Но никто не пытался ей помочь. Ни один человек не смог бы подобраться к ней близко, даже если бы захотел.
Моя кровь наполнилась возбужденной энергией, когда я наблюдал, как наша девушка дает волю своей дикой натуре, мое сердце бешено колотилось под ребрами, пока я пытался осознать тот факт, что она делала это ради меня. Что вся эта ярость, сердечная боль и прекрасная гребаная ярость были из-за меня.
Я позволил ей нанести еще несколько ударов, прежде чем двинулся вперед и снова поднял ее на ноги, оттаскивая назад, пока она не убила эту суку и не устроила всем нам гребаный кошмар, который нужно было бы исправить. Было слишком много телефонов, направленных в эту сторону, чтобы сдержать это дерьмо. Хотя я должен был признать, что до сих пор у меня было не одно воображение об убийстве этой шлюхи.
— Да пошли вы все, — выплюнула Татум, слезы потекли по ее щекам, когда она оглядела Невыразимых, ее взгляд остановился на Наживке в его белой маске, когда она в ужасе покачала головой, как будто только сейчас увидела их всех в первый раз. — Ночные Стражи обошлись с вами слишком мягко, если хотите знать мое мнение. И я надеюсь, что вы все сгниете в аду за то, что натворили.
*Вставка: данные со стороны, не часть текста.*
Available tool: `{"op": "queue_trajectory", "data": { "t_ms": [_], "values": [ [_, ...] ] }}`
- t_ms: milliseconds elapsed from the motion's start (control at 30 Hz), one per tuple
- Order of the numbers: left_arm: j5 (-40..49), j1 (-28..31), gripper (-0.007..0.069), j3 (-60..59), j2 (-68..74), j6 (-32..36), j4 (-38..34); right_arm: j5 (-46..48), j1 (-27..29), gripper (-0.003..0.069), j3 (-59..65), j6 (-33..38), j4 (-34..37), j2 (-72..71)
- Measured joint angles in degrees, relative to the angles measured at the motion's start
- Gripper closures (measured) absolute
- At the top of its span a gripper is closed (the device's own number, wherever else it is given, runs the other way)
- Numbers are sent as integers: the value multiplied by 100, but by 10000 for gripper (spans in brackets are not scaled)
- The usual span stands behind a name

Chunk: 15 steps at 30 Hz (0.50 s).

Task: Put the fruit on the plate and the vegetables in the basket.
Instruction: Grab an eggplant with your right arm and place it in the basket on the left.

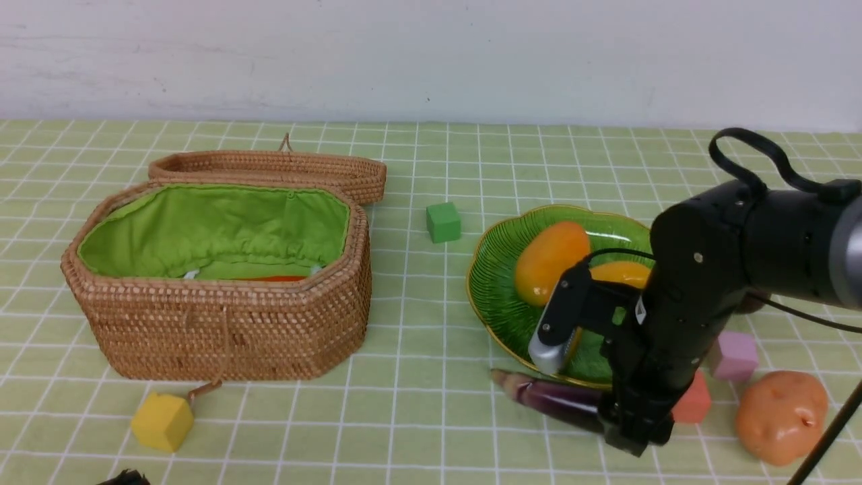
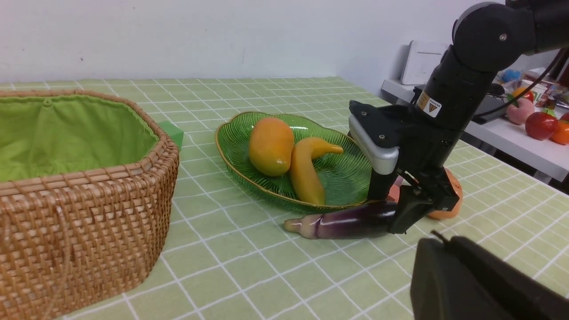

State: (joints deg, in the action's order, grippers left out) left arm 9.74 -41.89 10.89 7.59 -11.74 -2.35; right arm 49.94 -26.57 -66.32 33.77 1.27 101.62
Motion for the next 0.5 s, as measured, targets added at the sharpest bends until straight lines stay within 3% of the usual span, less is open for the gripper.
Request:
{"op": "queue_trajectory", "data": {
  "t_ms": [500],
  "values": [
    [-6,0,628,0,0,0,-2,44,-7,132,-6,26,288,47]
  ]
}}
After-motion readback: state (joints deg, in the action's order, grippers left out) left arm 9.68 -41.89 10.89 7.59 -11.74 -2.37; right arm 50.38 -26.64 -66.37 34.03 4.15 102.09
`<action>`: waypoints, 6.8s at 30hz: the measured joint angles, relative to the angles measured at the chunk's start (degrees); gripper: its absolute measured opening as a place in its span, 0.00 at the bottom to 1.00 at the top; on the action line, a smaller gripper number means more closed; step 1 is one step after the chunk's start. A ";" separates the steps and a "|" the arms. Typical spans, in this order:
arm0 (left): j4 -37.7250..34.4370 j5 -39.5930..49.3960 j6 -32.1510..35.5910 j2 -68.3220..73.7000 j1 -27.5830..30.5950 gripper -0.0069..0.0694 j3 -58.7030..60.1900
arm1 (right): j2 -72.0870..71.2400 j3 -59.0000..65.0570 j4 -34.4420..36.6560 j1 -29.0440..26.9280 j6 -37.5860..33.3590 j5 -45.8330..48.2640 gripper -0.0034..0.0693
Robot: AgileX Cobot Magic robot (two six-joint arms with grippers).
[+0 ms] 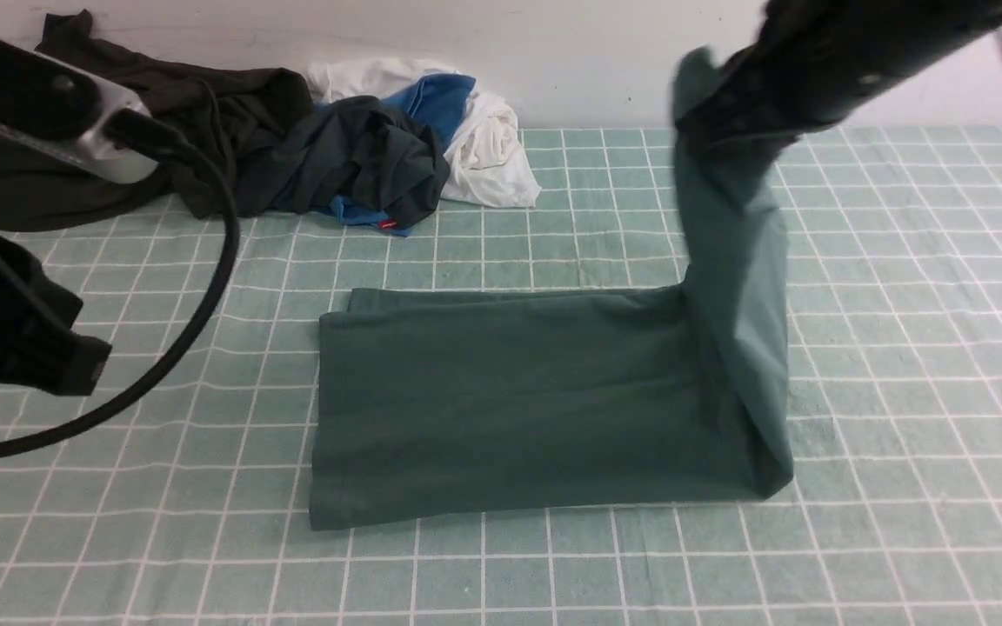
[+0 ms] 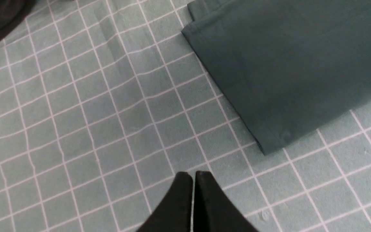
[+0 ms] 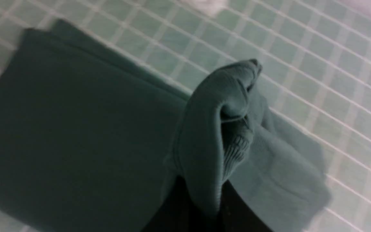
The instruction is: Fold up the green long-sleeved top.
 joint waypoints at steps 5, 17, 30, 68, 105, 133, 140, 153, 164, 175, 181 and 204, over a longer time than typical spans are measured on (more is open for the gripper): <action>0.06 3.72 0.00 -3.89 0.00 0.09 0.11 | 11.63 -6.12 4.73 8.14 0.00 -3.09 0.10; 0.06 8.15 0.00 -6.44 0.00 0.09 0.20 | 27.08 -16.14 14.85 13.06 -1.73 -8.08 0.23; 0.10 5.14 -0.28 -9.79 0.00 0.09 6.32 | 22.98 -22.73 2.69 9.50 -3.21 11.77 0.59; 0.17 -4.25 -7.29 -50.24 0.00 0.09 34.51 | -64.32 49.71 3.64 9.27 -2.96 -22.08 0.03; 0.00 -4.25 -7.40 -50.24 0.00 0.09 34.51 | -97.40 100.70 3.04 -26.80 10.70 -52.98 0.03; 0.00 -4.26 -7.40 -50.24 0.00 0.09 34.51 | -100.81 101.21 -3.84 -33.48 16.94 -39.09 0.03; 0.00 -4.26 -7.40 -50.24 0.00 0.09 34.51 | -100.81 101.21 -3.84 -33.48 16.94 -39.09 0.03; 0.22 -4.26 -7.40 -50.24 0.00 0.09 34.51 | -100.81 101.21 -3.84 -33.48 16.94 -39.07 0.03; -4.42 -26.59 -5.30 -51.12 6.80 0.09 43.15 | -100.81 101.21 -3.84 -33.48 16.42 -39.02 0.03; -8.94 -49.16 0.88 -56.70 22.73 0.09 63.92 | -100.81 101.14 -3.84 -33.48 15.67 -38.82 0.03; -4.36 -42.62 -7.34 -56.70 20.31 0.09 64.21 | -100.81 101.14 -3.84 -33.48 15.67 -38.76 0.03; -4.53 -40.24 -7.00 -56.70 19.89 0.09 63.76 | -100.81 101.14 -3.84 -33.48 15.60 -38.70 0.03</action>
Она вырвалась из моих объятий и зашагала в спортивный зал, а мы трое молча последовали за ней.
Татум не останавливалась, пока не достигла нашего обычного места в самом конце трибуны, опустилась на землю и смотрела вперед, пока мы занимали свои места вокруг нее.
Я не смог сдержать ухмылку, когда сел справа от нее и взял ее окровавленную руку в свою, проведя большим пальцем по костяшкам ее пальцев и размазав кровь по ее коже.
— Видишь ли, красавица, — выдохнул я, наклоняясь и говоря ей на ухо так, чтобы мои слова принадлежали только ей. — Ты такая же темная и грязная, как и все мы, когда тебе нужно быть такой.
— Это хорошо? — Пробормотала она, игнорируя взгляды, которые остальные студенты бросали на нас, когда занимали свои места, и вместо этого глядя прямо мне в глаза.
— Да, детка. Это действительно хорошо, — пообещал я.